Re:Operators considered optional. (Score:2, Insightful)
You can write programs in whatever subset you want;
but if you want to read someone else's programs you had better know it all. Which is why Perl is a write-only language.
Re:huh? (Score:2, Insightful)
By the way, there is at least one operator that this table predicts should exist: list concatenation. Well, except that you can just push the elements on to the end of the array, or use an idiom like @c=(@a, @b).
(Hmm...could comma be considered the list concatenation operator?)
unfortunately, you still have to READ others' Perl (Score:5, Insightful)
Unfortunately, you still have know these operators in order to READ Perl code written by other programmers.
Perl 5 is already conceptually too large to use [mathdogs.com]. Perl 6 just takes things completely over the top.
Mike
Re:Hmm.. (Score:3, Insightful)
The author probably built the chart in Illustrator, which outputs its PDF documents as v1.4 by default.

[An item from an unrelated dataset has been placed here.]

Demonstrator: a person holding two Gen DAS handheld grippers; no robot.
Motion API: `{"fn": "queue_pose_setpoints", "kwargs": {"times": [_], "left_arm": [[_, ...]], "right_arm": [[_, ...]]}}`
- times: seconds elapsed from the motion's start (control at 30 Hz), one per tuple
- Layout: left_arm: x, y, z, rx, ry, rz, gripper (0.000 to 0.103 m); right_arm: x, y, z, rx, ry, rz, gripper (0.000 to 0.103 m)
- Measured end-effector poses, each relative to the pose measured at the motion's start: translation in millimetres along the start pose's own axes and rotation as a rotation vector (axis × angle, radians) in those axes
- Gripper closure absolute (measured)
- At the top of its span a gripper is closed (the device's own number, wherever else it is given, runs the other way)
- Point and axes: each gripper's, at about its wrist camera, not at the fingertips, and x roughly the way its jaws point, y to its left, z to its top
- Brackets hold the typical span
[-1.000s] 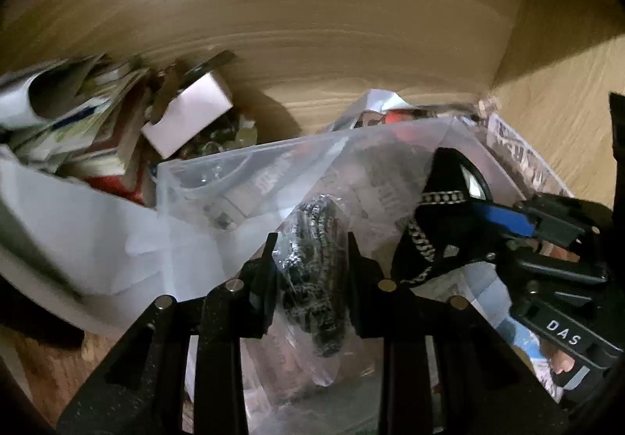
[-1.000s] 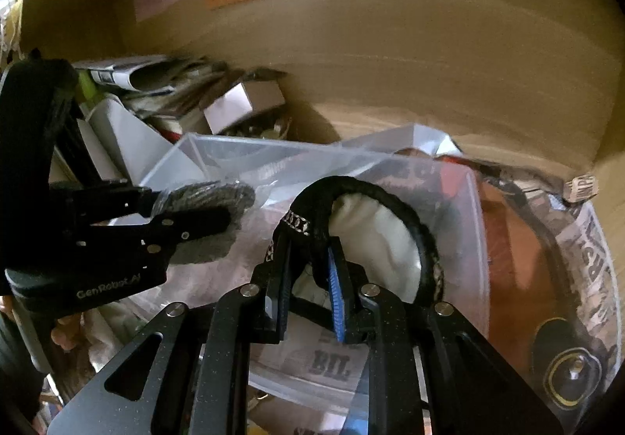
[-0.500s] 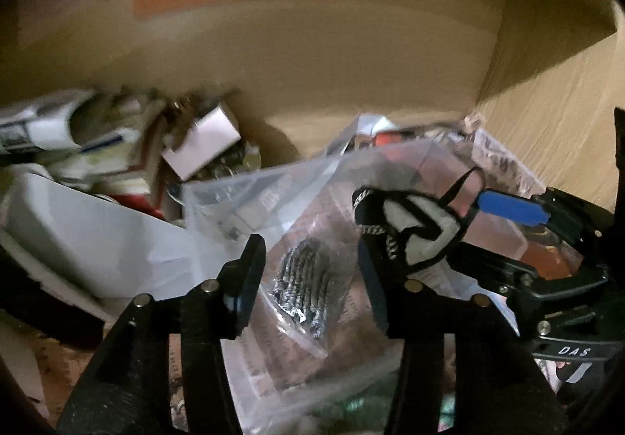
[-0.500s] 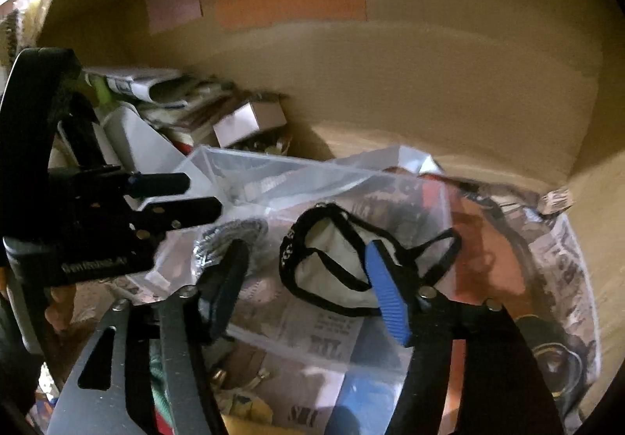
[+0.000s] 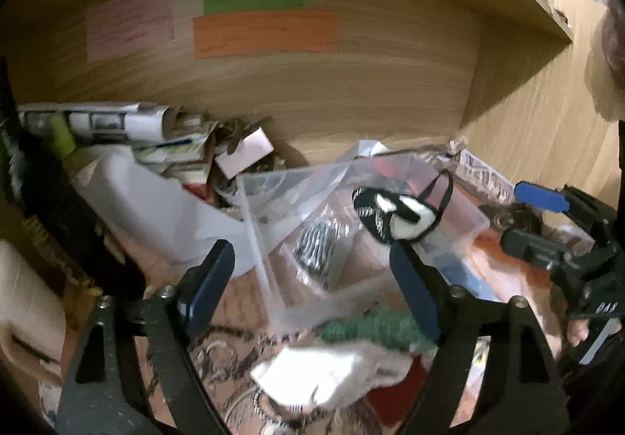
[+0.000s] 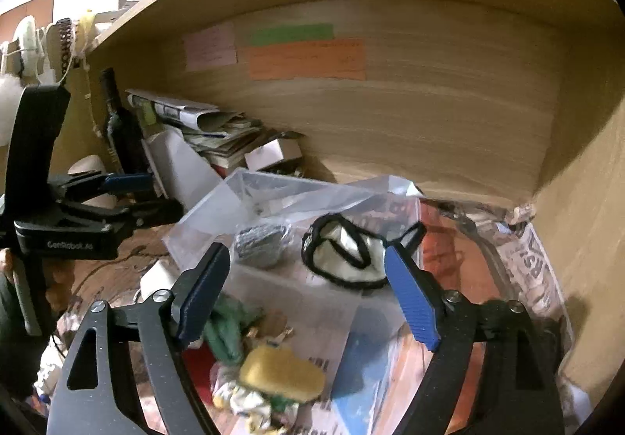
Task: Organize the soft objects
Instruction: 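Grasp the yellow sponge with the right tool while the left tool grasps the white cloth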
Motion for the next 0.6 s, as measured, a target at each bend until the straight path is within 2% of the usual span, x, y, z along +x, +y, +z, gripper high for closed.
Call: {"fn": "queue_pose_setpoints", "kwargs": {"times": [0.2, 0.4, 0.6], "left_arm": [[-7, 3, -31, -0.016, 0.038, 0.001, 0.019], [6, 5, -60, -0.042, 0.113, -0.027, 0.019], [24, 7, -77, -0.057, 0.171, -0.033, 0.019]], "right_arm": [[2, 1, -28, 0.063, 0.053, 0.026, 0.023], [13, -1, -54, 0.125, 0.125, 0.051, 0.023], [23, -5, -68, 0.148, 0.180, 0.036, 0.024]]}}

Re:Oh my sweet Jesus... (Score:2, Insightful)
No, OP was expounding on the virtues of Perl 5 vs. other existing languages: "Part of the reason why Perl is so good is that it makes development fast and easy.". Note that it did not say: "will make it fast and easy if and when it is ever released".
Re:Oh my sweet Jesus... (Score:3, Insightful)
I'm afraid coding and painting are not even CLOSE to being analogous. Having unnecessary operators and sloppy constructs does NOT make you more expressive in a coding sense. If that were the case, why can I do everything Perl can, and most likely more, in Java than in Perl when Perl has over 140 operators and Java has only 48? Expressiveness is in the algorithms and the approach to a problem, not how many or what type of operators I can have.
The problem a LOT of us have with Perl is that it is a very sloppy, unmaintainable language. You've got tons of people whipping up utter crap in Perl and then when they leave, programmers who use better languages are stuck wading through that garbage to re-write or maintain it. It's happened to me numerous times. I'm quite sick of Perl and the 5,000 ways people write the same scripts.
A couple million of us DO and will continue to.
Great. More work for me when your code falls apart and you can't add simple functionality because of fragile spaghetti code.
English IS as write-only as Perl can be. (Score:3, Insightful)
Using a relatively obscure subset of Perl is akin to using jargon in a paper. Noone but those "in the know" would fully understand what on earth you're on about. When you want to make yourself understandable to a wider audience it is at times (unfortunately) necessary to lower your vocabulary to the lowest common denominator. But with most programmers being less than adept at social interaction, this concept doesn't get applied to writing code very often.
Which brings us back to this periodic table. It's use is to create a common vocabulary. Chemists use the periodic table as a common framework, so people can understand eachother when they're talking about materials. Sodium (English) = Natrium(dutch) = Na. Most chemistry specialists would identify Na. Not many dutch chemists would easily identify "Sodium". If you had to make sure someone understood you, what would you use? I hope that this table gets wider recognition.
Re:Oh my sweet Jesus... (Score:3, Insightful)
While that sounds all nice and freedom-loving, that's exactly why any group larger than about 5 people usually gives up on Perl.
So there's 10 ways to do something. Okay, great, you only need to use one of them to write the code. But it's not the same way I used, and neither of those are the same way as the guy over here used, and the sourceforge[t].net code we just downloaded uses a fourth way, and the new hire wants to use a fifth because "it's the Perl Way."
So now all of use have to know all 10 ways of doing the same damn thing, and all the minor ways in which they differ. Just to read and maintain it, not to write anything new.
"More than one way" is fine. Anarchy is not.